Rezension

Abgefuckte Milieustudie

Isabel - Feridun Zaimoglu

Isabel
von Feridun Zaimoglu

Bewertet mit 4 Sternen

"Isabel" von Feridun Zaimoglu, Jahrgang 1964, hat es immerhin auf die Longlist des Deutschen Buchpreises 2014 geschafft. Bei moderner Literatur, bzw. bei experimenteller Literatur, die hier ohne Frage vorliegt, frage ich mich häufig, wird sie je höher bepreist, desto unverständlicher und grässlicher (von der Sprache her) sie ist? Könnte man meinen, denn der Autor - ein zweifach abgebrochener Student - schreibt einen Roman in Satzfragmenten. Trotzdem kommt man nach kurzer Schnappatmung gut rein in die Atmosphäre und ich habe mich als Wahlbrandenburgerin und also Fastberlinerin kurzerhand auf den Alex katapultiert gefühlt.

Berlin. Eine Frau. Migrationshintergrund. Für den Westen jung, für den Osten alt. Ausgestiegen. Abgestiegen. Mit Hündin. Die schnappt. Ruby, Hund, Isabel, Frau, am Alexanderplatz. Sich rumtreiben mit dem Pöbel. Arme Leute. Essens-Stuben. Kleiderkammern. Herumgeschubst werden. Gerüche. Derbe Worte. Wehrhaft. Verdorben im Verderben. Trotzdem Mensch(en). // Ein Mann. Afghanistanheimkehrer. Maulhalter. Duckmäuser. Heroisch. Unschuldig schuldig. Albträume. Frau weg. Kind weg. Abgefuckter Job im Wachdienst. // Eine Notsituation von vielen. // Begegnung. Mann. Frau.

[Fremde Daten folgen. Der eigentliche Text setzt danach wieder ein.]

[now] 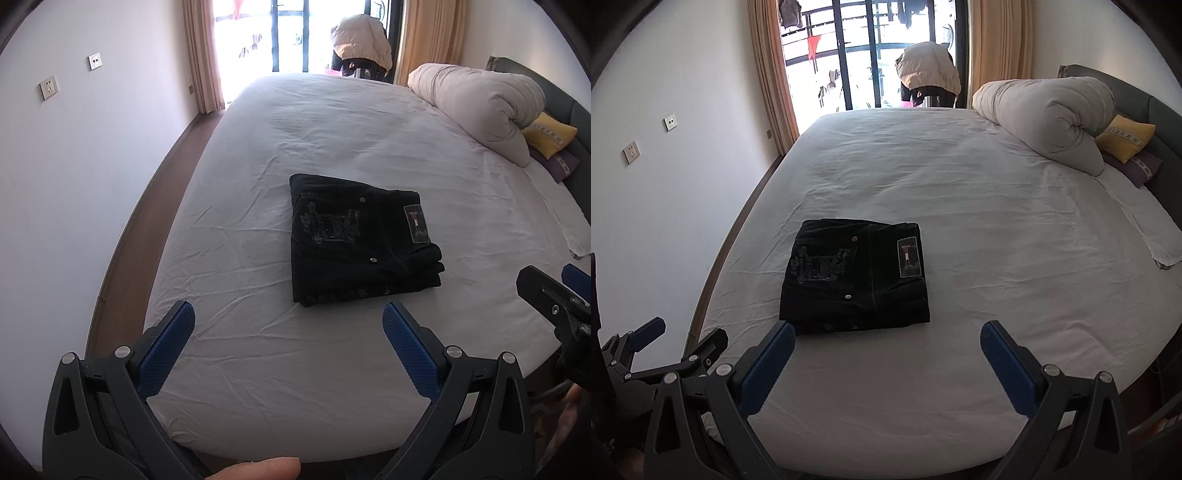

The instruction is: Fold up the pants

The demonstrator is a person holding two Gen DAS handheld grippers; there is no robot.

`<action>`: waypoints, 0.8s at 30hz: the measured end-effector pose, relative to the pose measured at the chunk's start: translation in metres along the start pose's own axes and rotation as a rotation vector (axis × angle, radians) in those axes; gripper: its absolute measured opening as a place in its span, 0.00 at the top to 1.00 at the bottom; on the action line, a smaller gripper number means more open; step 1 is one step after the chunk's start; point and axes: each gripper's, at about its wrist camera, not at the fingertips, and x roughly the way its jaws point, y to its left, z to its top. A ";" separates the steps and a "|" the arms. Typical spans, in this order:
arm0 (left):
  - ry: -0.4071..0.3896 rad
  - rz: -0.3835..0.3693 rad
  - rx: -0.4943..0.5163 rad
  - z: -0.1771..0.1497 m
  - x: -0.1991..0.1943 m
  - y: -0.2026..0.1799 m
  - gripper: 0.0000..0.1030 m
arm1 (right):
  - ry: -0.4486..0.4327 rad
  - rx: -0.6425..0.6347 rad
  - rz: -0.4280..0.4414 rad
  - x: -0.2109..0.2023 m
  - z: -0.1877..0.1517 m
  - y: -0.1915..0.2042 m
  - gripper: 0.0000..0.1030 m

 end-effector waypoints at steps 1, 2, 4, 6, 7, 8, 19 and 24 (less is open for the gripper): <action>0.000 0.000 0.000 0.000 0.000 0.000 0.00 | 0.001 -0.001 0.001 0.000 0.000 0.000 0.00; 0.000 -0.001 -0.001 0.000 0.000 0.000 0.00 | 0.000 -0.001 0.002 0.000 0.000 0.000 0.00; 0.000 0.001 -0.001 0.000 0.001 0.000 0.00 | -0.001 -0.001 0.003 0.000 -0.001 0.000 0.00; 0.000 -0.001 0.000 0.000 0.000 0.000 0.00 | 0.000 -0.002 0.004 0.000 0.000 0.000 0.00; 0.000 -0.001 -0.001 0.000 0.000 0.000 0.00 | 0.001 -0.002 0.004 0.000 -0.001 0.001 0.00; 0.001 -0.002 -0.002 0.000 0.001 0.000 0.00 | 0.001 -0.002 0.004 0.000 -0.001 0.000 0.00; 0.003 -0.003 0.001 -0.003 0.002 0.000 0.00 | 0.002 -0.003 0.004 0.000 -0.001 0.001 0.00; 0.005 -0.002 0.001 -0.004 0.003 -0.001 0.00 | 0.001 -0.002 0.004 -0.001 -0.001 0.002 0.00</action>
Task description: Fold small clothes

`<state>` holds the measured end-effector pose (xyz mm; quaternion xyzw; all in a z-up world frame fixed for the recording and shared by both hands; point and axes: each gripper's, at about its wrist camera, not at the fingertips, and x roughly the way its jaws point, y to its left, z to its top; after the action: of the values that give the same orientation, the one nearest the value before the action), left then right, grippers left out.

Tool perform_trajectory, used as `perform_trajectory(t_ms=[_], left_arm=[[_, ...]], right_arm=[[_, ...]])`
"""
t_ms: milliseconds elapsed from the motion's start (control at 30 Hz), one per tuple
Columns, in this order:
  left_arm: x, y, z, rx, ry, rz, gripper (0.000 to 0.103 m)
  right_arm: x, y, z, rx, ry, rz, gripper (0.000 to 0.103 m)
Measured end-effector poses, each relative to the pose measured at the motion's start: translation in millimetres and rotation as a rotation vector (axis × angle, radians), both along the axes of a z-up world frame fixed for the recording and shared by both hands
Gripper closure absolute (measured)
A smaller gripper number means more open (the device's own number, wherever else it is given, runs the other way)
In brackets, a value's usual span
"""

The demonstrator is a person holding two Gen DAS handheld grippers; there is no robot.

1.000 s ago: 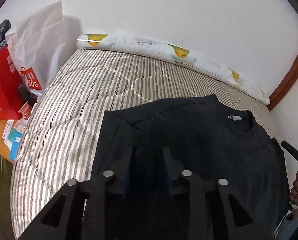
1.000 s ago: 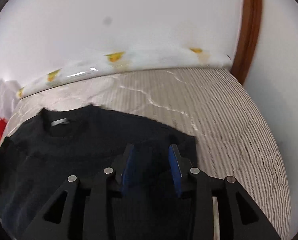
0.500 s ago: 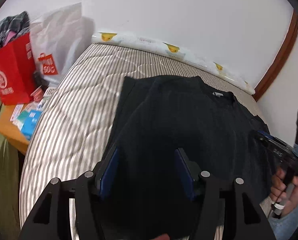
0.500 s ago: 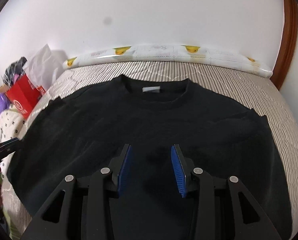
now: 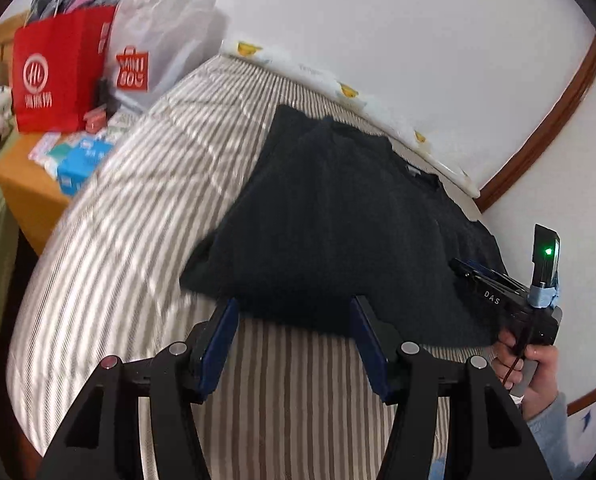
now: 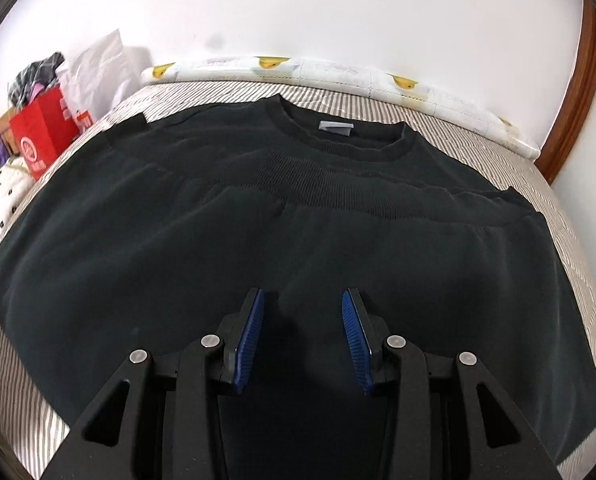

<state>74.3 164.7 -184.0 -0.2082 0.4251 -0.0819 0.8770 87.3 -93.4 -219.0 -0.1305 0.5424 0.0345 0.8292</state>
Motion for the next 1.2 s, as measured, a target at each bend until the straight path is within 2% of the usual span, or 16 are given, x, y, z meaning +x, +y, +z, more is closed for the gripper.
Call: perform_trajectory(t_ms=[100, 267, 467, 667, 767, 900, 933, 1000, 1100, 1200], left_arm=[[-0.7, 1.5, -11.0, -0.055, 0.022, 0.002, 0.048], [4.8, 1.1, -24.0, -0.166, 0.010, 0.010, 0.048], [9.4, 4.2, -28.4, -0.220, -0.024, 0.031, 0.048], [21.1, 15.4, -32.1, -0.306, -0.016, 0.047, 0.049], [27.6, 16.4, -33.7, -0.325, -0.010, 0.055, 0.049], [33.2, 12.2, -30.6, -0.305, 0.007, 0.073, 0.050], [33.7, 10.6, -29.2, -0.290, 0.012, 0.079, 0.054], [35.1, 4.5, -24.8, -0.199, 0.028, 0.097, 0.066], [31.2, -1.5, -15.6, -0.144, 0.005, 0.106, 0.078], [26.0, -10.8, 0.7, -0.075, -0.028, 0.107, 0.084]], right_arm=[[-12.6, -4.9, 5.5, 0.008, 0.010, 0.002, 0.063], [-39.0, -9.6, 10.3, 0.007, 0.019, 0.011, 0.062], [-60.1, -15.6, 16.8, 0.016, -0.001, 0.000, 0.062], [-73.0, -18.6, 23.0, 0.027, -0.013, 0.002, 0.062], [-75.6, -21.3, 26.9, 0.025, -0.011, 0.005, 0.062], [-78.7, -25.6, 32.0, 0.032, -0.011, -0.006, 0.062], [-79.3, -27.2, 33.3, 0.038, -0.011, -0.010, 0.062], [-80.2, -31.9, 36.4, 0.059, -0.007, -0.022, 0.062], [-82.3, -39.6, 42.0, 0.079, -0.014, -0.034, 0.062], [-85.3, -49.3, 48.6, 0.091, -0.032, -0.044, 0.062]])
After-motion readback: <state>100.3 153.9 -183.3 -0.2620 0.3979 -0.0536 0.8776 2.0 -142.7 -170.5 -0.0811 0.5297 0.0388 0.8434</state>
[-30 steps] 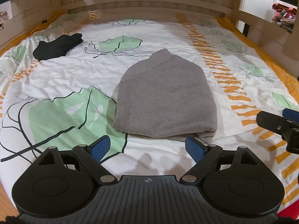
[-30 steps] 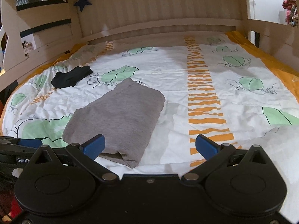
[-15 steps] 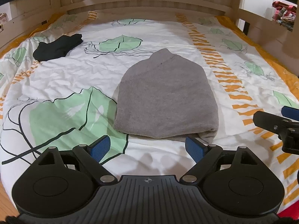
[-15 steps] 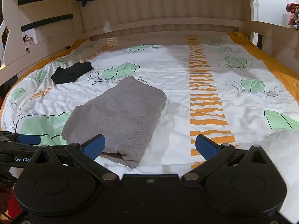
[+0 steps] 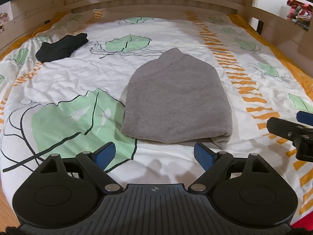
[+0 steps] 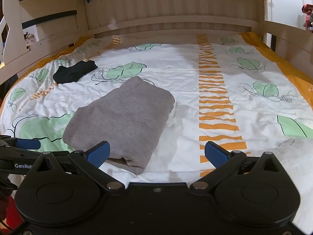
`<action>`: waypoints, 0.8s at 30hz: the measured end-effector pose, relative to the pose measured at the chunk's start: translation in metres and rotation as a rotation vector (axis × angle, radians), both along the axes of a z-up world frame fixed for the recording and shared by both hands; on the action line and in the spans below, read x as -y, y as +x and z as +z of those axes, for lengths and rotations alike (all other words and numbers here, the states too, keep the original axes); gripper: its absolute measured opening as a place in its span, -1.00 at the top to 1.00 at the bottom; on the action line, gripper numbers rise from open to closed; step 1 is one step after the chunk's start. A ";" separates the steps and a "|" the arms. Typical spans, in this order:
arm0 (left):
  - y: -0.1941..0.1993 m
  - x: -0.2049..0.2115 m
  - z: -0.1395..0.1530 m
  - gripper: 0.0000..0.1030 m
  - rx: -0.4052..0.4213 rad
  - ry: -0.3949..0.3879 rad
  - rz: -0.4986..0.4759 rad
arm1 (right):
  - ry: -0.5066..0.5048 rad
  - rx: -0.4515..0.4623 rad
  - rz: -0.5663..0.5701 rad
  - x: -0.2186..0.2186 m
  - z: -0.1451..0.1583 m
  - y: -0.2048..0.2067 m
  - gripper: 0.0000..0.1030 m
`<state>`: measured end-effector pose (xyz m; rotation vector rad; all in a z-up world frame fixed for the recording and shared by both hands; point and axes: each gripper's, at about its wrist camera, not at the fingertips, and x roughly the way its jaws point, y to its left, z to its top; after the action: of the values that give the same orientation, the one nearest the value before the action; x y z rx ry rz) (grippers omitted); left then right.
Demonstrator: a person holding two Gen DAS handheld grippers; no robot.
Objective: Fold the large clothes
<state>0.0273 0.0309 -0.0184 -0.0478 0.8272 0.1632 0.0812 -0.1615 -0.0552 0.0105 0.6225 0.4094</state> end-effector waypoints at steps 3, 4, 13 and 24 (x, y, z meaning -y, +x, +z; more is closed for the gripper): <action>0.000 0.000 -0.001 -0.69 -0.002 0.000 0.000 | 0.000 -0.007 -0.002 0.001 -0.001 0.000 -1.00; 0.000 0.000 -0.001 -0.69 -0.003 0.000 0.000 | 0.000 -0.008 -0.002 0.001 -0.001 0.000 -1.00; -0.001 0.000 -0.001 -0.69 -0.005 -0.001 0.002 | -0.003 -0.013 0.000 0.000 -0.002 -0.001 -1.00; -0.001 0.000 -0.002 -0.69 -0.004 0.002 -0.002 | -0.003 -0.014 0.002 0.000 -0.003 -0.001 -1.00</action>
<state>0.0261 0.0308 -0.0201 -0.0445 0.8306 0.1622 0.0799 -0.1620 -0.0579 0.0099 0.6369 0.4110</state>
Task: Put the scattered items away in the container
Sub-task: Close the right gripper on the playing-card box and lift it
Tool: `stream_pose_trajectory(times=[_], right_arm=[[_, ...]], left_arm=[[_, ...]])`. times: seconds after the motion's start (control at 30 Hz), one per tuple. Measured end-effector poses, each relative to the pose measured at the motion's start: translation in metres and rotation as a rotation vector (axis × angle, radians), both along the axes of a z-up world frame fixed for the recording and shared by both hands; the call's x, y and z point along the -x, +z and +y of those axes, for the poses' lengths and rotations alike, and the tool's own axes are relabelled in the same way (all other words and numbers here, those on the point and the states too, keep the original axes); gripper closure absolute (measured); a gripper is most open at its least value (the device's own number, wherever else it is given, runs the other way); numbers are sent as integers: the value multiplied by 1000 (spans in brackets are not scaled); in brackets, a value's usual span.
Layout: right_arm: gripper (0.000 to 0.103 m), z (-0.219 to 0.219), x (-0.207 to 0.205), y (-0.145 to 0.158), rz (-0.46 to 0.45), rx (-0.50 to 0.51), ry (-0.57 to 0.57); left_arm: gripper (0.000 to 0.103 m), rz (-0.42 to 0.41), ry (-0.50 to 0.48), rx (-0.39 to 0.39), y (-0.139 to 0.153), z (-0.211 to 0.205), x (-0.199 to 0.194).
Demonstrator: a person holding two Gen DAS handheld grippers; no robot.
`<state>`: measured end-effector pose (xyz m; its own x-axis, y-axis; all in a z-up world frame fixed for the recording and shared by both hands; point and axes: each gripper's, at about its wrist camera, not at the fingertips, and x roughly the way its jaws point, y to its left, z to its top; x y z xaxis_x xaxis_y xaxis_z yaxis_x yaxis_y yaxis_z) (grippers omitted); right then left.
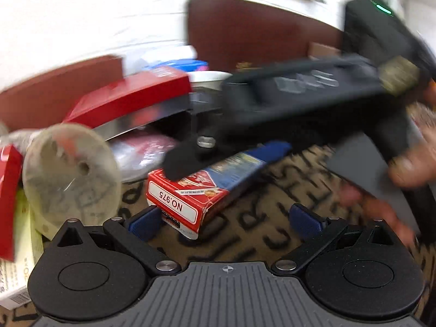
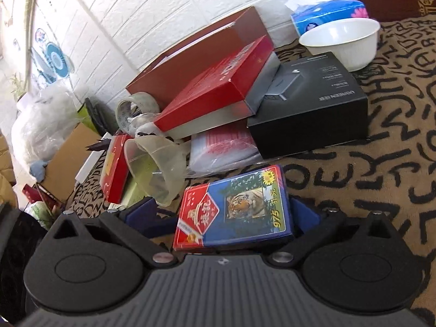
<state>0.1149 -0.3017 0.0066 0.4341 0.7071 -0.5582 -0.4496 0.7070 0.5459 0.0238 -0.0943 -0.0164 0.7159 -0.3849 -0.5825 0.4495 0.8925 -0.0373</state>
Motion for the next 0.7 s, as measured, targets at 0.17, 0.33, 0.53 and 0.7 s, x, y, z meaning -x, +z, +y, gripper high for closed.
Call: stream_pose_trajectory(times=[0.17, 0.33, 0.53, 0.7], right_arm=[[0, -1, -15, 0, 57, -61, 20], [3, 29, -14, 13, -31, 168, 83], [11, 42, -2, 15, -115, 297, 115], [11, 35, 4, 14, -119, 281, 111]], left_arm=[[0, -5, 26, -13, -1, 2, -9], [0, -46, -1, -86, -4, -9, -4], [0, -93, 4, -81, -2, -2, 5], [0, -124, -15, -97, -2, 2, 16]])
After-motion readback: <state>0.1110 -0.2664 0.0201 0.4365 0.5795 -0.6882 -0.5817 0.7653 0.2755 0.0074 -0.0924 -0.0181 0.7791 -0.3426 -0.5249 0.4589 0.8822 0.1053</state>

Der Stil von Feridun Zaimoglu ist nicht ganz so abgehackt wie hier nachgestellt, aber großartige Erklärungen und Hintergründe darf man nicht erwarten. Es ist nicht ganz leicht, in den kurzen Roman reinzukommen und die Halbsätze möglichst wertfrei auf sich wirken zu lassen, aber die Milieustudie ist (trotzdem) geglückt.

Fazit: Moderne Literatur zum Abgewöhnen? Keineswegs. Aber nichts für jeden Tag. Nichts für jedermann.